Architecture critic and author, Alastair Gordon posted this interesting tidbit of info (and opinion) on Facebook describing New York developer and builder, Joe Farrell‘s house where he is hosting Trump for a fundraiser today.
Here is ‘Sandcastle‘, the site for Trump’s royal visit to the Hamptons this weekend, despite bloody shootings. Joe Farrell’s ultra-pimped-out mansion at 612 Halsey Lane features ten bedrooms, fifteen bathrooms, a movie theater, bowling alley, planetarium, its own baseball diamond, tennis court, rock-climbing wall, half-pipe skateboard ramp, twin pools with underwater sound systems, regulation squash court, volleyball court, and so much more.
The 17,000-square-foot mega-mansion was designed in a flabby retro style that was first popularized in the Hamptons of the arbitrage 80s by Robert A.M. Stern, Jaqueline Robertson, Francis Fleetwood, Eugene Futterman and other second stringers who didn’t have the imagination or creative guts to invent something original, but pandered to their nouveau-riche clientele by appropriating a robber-baron look from the late 19th century, in this case modified for 20/21st Century living with giant windows, state-of-the-art communication networks, and all manner of computerized security and home-entertainment systems, lawn sprinklers, robotic pool cleaners, smart-home automation knx installation by http://elicon.dk/knx/installation , entertainment and voice-activated ‘housekeepers’.

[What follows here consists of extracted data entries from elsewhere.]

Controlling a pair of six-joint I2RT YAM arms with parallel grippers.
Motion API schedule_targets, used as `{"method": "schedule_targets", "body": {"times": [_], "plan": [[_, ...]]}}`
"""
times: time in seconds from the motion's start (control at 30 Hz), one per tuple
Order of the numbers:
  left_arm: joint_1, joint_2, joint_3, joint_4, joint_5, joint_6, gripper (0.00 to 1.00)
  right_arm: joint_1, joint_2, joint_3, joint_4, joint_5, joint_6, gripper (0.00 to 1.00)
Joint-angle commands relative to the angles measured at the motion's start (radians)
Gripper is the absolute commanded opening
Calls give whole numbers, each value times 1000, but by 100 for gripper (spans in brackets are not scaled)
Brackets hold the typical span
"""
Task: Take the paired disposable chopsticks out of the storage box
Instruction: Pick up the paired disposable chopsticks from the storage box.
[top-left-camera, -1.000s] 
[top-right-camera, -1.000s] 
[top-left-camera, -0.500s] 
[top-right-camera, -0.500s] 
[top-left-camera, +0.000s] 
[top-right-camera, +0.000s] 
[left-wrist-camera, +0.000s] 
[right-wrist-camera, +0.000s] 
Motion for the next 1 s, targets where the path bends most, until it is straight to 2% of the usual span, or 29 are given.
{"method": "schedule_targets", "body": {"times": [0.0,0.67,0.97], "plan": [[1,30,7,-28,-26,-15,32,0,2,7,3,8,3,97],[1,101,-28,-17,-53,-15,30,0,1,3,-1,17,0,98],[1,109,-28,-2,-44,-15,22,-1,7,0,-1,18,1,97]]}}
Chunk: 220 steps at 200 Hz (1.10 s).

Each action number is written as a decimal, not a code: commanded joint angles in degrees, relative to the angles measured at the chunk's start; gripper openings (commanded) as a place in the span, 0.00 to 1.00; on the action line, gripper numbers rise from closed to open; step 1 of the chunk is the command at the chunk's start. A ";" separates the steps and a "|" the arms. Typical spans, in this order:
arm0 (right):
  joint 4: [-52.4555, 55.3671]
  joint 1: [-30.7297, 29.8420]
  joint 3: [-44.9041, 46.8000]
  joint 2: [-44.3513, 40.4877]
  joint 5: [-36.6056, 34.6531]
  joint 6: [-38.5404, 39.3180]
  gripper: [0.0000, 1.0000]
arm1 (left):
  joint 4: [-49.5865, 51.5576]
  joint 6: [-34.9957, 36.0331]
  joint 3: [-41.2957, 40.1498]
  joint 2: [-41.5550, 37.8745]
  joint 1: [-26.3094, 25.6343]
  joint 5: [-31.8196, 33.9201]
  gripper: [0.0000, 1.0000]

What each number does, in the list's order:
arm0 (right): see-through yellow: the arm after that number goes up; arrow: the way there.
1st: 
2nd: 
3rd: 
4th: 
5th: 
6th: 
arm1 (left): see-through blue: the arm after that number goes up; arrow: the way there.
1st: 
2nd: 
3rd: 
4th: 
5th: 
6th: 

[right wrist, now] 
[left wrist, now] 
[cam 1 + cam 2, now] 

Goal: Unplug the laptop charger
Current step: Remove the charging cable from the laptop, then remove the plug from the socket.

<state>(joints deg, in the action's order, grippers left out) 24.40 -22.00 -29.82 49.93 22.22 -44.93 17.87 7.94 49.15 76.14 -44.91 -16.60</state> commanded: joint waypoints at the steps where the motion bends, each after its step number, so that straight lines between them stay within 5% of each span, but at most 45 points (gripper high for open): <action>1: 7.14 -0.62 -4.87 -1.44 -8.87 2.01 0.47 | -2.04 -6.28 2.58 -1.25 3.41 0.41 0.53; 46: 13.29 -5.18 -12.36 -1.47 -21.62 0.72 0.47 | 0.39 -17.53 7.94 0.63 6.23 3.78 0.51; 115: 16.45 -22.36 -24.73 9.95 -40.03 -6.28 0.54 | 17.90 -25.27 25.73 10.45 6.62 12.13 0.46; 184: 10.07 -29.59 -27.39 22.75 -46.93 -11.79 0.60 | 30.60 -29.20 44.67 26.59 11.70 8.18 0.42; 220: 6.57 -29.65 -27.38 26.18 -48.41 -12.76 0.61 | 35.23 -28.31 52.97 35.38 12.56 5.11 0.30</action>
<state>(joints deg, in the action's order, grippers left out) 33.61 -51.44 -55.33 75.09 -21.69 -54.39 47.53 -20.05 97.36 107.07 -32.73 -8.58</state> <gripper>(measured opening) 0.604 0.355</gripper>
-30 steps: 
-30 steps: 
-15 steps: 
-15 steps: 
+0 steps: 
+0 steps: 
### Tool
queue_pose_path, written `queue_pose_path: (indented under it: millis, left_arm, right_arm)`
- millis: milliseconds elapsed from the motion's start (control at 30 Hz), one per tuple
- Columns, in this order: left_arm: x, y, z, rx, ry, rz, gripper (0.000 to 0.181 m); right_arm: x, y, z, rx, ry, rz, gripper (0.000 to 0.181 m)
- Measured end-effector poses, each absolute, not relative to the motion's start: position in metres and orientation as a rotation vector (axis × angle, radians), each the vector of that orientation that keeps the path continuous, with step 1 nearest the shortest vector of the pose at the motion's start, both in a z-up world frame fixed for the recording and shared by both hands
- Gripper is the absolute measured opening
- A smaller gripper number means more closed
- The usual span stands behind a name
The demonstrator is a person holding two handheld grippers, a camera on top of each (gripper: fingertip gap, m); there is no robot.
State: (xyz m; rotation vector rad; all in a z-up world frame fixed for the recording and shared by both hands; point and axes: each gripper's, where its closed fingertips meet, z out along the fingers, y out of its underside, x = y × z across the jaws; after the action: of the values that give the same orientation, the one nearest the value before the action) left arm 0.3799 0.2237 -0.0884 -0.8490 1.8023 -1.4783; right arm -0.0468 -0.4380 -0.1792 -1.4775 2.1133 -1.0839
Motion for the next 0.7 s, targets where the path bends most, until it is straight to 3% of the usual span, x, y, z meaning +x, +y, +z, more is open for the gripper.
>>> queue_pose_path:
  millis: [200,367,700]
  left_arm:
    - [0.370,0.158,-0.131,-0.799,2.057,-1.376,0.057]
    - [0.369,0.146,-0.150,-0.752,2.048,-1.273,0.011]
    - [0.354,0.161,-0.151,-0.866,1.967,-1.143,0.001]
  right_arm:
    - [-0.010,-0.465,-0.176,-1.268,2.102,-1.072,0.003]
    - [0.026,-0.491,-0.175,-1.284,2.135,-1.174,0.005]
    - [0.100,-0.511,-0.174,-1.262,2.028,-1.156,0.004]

(True Shingle-Style poetry––as found in Newport or Bar Harbor––lies in the tautness of the outer shingle cladding and how it’s subtly punctured here and there with relatively small openings, not grossly oversized Palladian windows).
This new hedge-fund version of the Shingle Style––as represented by ‘Sandcastle’, Trump’s weekend destination––is perfectly suited to the acquisitive wannabe billionaire who is never satisfied with what they have but always wants more, a jumble of so many bits and pieces, quaint dormers, bays, oriels, peaked roofs, wrap-around porches, Gatsby-style lawns, pergolas and other Victorian doodahs intended to signal old money, refined taste, arrival and status, but do just the opposite. In fact, it’s nothing more than cabin porn for the one percent, as generic as a Monopoly-board house, as tasteless as a front-lawn gnome. Here are some porn online websites check Amateur Stream the top free chat website online.
Entry to the Trump-Farrell pigfest starts at $100,000 for basic lunch and photo op to $250,000 for opportunity to attend a roundtable discussion with the Imposter in Chief.